■ EXERCISE REQUIREMENTS:
In the data below, find each line that contains the word "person" and copy it.

□ □ □ □ □

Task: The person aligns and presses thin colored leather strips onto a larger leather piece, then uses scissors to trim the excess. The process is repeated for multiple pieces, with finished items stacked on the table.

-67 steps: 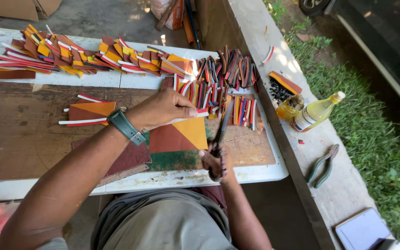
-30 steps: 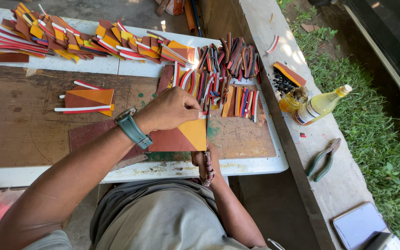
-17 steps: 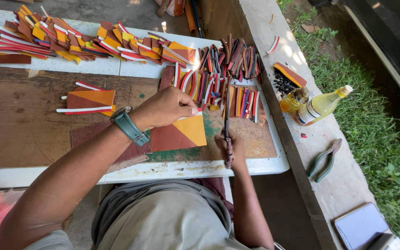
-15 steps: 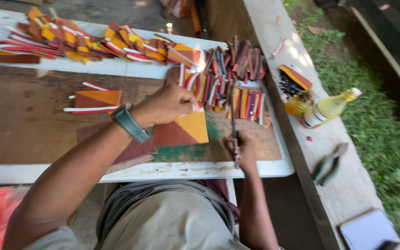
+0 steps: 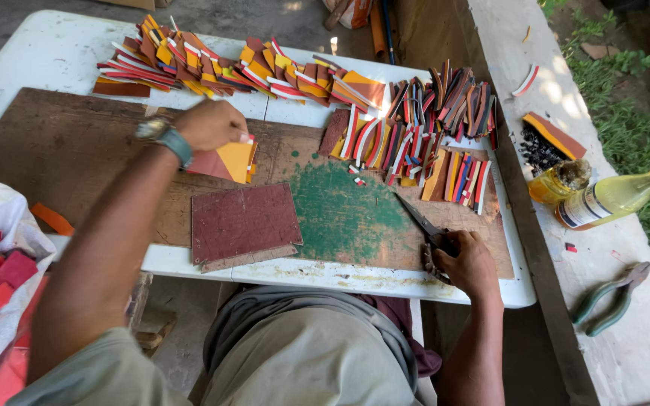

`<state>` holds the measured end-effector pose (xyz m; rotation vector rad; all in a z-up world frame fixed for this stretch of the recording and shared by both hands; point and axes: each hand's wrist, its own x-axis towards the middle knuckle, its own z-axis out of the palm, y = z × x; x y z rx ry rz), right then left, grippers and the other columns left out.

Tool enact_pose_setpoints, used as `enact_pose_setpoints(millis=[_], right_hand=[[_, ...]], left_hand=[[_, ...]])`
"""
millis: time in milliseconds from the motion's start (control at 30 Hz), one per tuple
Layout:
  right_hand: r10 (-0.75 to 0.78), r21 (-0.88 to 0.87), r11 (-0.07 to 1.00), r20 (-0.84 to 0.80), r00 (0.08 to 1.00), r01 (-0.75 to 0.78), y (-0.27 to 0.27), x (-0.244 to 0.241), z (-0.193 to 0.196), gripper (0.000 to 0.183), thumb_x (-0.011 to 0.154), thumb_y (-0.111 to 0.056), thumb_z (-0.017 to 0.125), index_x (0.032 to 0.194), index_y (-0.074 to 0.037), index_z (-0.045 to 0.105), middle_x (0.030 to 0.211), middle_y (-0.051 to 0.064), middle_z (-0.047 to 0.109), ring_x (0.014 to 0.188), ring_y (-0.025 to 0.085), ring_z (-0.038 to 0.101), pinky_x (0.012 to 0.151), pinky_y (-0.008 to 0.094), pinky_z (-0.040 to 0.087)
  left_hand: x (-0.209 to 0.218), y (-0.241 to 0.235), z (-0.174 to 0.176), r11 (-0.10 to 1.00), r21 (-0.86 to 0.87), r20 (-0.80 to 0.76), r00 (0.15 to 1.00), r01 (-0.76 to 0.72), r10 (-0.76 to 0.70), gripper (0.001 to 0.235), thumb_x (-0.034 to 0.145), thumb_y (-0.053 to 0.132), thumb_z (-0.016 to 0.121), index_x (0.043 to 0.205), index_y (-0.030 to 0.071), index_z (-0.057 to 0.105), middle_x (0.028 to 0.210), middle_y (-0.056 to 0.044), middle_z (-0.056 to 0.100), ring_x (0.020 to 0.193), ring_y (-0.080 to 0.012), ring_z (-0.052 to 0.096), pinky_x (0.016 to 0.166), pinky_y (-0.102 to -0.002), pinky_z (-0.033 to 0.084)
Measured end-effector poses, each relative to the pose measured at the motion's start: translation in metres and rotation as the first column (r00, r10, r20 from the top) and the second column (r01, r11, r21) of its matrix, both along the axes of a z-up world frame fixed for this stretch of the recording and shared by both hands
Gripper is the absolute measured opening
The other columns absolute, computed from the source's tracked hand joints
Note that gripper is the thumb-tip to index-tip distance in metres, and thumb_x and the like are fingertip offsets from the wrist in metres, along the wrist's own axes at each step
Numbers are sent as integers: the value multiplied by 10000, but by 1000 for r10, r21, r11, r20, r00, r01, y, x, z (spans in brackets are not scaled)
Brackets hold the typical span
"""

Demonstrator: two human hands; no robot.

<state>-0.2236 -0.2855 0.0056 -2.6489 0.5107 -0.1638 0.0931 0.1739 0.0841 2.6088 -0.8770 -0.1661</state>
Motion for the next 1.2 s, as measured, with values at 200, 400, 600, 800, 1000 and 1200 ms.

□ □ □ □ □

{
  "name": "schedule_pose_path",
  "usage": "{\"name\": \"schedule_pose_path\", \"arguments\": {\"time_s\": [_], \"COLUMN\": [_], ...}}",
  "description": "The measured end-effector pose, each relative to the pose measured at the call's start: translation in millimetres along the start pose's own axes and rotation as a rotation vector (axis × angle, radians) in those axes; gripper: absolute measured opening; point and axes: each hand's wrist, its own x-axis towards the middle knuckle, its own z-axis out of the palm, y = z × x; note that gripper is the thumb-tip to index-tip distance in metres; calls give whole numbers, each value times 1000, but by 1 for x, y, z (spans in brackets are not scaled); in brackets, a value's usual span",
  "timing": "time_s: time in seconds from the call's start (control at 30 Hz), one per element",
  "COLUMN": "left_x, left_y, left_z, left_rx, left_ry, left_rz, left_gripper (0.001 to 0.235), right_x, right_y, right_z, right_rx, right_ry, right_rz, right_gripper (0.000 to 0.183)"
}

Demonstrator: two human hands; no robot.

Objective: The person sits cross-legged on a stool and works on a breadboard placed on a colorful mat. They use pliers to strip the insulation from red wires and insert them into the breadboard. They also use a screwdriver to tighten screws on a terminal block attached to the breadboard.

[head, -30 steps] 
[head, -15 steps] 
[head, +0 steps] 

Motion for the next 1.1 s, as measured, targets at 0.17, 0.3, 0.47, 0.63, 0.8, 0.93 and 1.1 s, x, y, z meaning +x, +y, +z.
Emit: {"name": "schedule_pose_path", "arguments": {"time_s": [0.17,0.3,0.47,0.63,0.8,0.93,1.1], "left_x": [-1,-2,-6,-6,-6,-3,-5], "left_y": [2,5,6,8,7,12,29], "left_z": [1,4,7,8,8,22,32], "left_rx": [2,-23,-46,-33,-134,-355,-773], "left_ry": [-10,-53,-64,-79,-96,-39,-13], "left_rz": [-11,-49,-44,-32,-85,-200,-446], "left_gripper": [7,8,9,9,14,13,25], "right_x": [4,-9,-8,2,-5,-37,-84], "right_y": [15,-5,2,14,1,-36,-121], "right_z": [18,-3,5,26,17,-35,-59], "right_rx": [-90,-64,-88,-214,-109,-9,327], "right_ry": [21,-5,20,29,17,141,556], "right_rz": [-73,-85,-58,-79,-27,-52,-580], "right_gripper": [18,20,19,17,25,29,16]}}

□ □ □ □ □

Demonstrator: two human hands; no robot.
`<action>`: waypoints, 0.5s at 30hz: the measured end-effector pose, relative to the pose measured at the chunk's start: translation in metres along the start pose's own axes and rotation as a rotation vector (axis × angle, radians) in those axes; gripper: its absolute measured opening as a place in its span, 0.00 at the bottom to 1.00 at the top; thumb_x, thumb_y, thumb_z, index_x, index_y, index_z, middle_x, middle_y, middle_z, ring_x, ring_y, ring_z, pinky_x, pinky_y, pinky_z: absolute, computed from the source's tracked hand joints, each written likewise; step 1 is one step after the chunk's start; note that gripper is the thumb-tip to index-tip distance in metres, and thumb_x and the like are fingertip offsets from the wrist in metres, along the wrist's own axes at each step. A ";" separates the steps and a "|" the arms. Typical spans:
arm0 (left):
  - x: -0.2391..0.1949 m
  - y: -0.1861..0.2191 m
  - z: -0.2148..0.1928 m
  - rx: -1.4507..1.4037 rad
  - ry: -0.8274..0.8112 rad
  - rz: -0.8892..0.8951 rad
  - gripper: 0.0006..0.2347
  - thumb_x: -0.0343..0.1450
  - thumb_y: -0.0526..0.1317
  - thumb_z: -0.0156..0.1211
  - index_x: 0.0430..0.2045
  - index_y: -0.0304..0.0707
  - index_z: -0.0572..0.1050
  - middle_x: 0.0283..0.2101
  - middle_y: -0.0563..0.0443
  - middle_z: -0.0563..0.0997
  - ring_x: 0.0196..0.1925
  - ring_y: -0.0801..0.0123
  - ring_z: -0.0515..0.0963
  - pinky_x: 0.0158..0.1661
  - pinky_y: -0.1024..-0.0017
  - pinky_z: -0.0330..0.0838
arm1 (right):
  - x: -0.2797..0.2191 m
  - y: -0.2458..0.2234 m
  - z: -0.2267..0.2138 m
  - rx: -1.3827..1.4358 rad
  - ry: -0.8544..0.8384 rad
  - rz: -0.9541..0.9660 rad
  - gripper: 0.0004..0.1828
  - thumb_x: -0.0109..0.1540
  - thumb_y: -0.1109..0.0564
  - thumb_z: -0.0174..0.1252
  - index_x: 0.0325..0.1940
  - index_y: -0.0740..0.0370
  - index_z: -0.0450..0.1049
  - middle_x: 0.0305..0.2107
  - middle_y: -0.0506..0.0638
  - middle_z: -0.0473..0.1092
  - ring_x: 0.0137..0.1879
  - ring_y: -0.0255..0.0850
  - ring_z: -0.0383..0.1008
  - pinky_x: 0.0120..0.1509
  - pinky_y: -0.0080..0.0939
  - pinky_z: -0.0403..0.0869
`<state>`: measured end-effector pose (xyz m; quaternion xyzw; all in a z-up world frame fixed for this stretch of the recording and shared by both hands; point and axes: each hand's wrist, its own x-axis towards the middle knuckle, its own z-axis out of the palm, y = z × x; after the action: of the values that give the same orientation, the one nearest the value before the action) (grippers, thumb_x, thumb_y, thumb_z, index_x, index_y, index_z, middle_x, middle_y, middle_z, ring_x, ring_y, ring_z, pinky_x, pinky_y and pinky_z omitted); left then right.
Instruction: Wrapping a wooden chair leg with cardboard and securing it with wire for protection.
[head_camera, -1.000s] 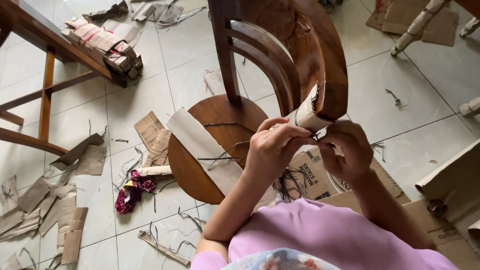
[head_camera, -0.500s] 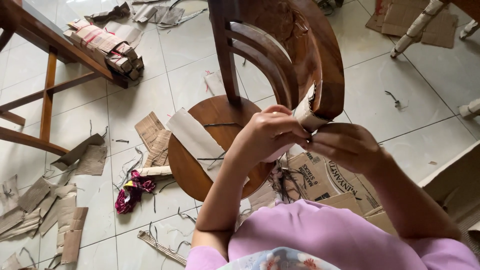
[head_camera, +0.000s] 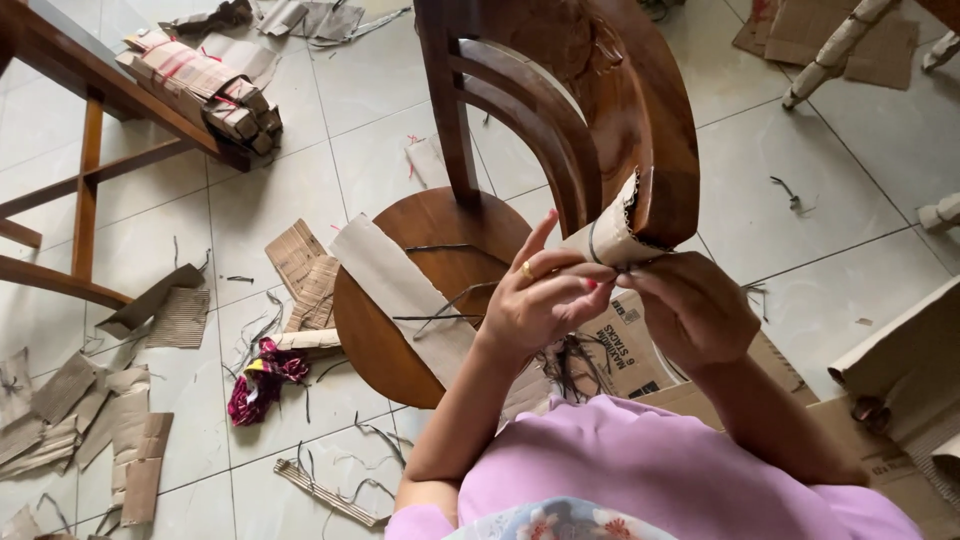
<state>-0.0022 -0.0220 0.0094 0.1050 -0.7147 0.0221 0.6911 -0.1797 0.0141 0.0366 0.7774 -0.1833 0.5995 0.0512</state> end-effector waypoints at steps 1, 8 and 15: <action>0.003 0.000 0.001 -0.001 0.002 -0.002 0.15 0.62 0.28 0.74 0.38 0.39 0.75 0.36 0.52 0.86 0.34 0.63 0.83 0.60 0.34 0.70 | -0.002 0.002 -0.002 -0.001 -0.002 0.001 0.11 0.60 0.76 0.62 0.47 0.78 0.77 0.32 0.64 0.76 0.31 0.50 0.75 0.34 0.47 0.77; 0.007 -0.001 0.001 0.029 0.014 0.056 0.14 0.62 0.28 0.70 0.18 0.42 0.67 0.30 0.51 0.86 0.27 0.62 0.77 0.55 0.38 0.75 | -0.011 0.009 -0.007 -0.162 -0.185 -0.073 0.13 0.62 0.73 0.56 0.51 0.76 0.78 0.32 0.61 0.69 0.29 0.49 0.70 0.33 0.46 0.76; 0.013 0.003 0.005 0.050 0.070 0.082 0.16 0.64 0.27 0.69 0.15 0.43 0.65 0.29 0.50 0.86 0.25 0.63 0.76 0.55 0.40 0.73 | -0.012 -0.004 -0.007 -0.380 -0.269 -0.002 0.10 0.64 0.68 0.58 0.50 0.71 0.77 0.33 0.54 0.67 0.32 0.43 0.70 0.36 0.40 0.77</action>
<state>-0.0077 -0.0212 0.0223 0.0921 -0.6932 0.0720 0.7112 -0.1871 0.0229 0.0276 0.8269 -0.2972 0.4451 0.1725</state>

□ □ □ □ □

■ EXERCISE OUTPUT:
Task: The person aligns and presses thin colored leather strips onto a larger leather piece, then uses scissors to trim the excess. The process is repeated for multiple pieces, with finished items stacked on the table.
Objective: The person sits cross-legged on a stool and works on a breadboard placed on a colorful mat. They use pliers to strip the insulation from red wires and insert them into the breadboard. They also use a screwdriver to tighten screws on a terminal block attached to the breadboard.

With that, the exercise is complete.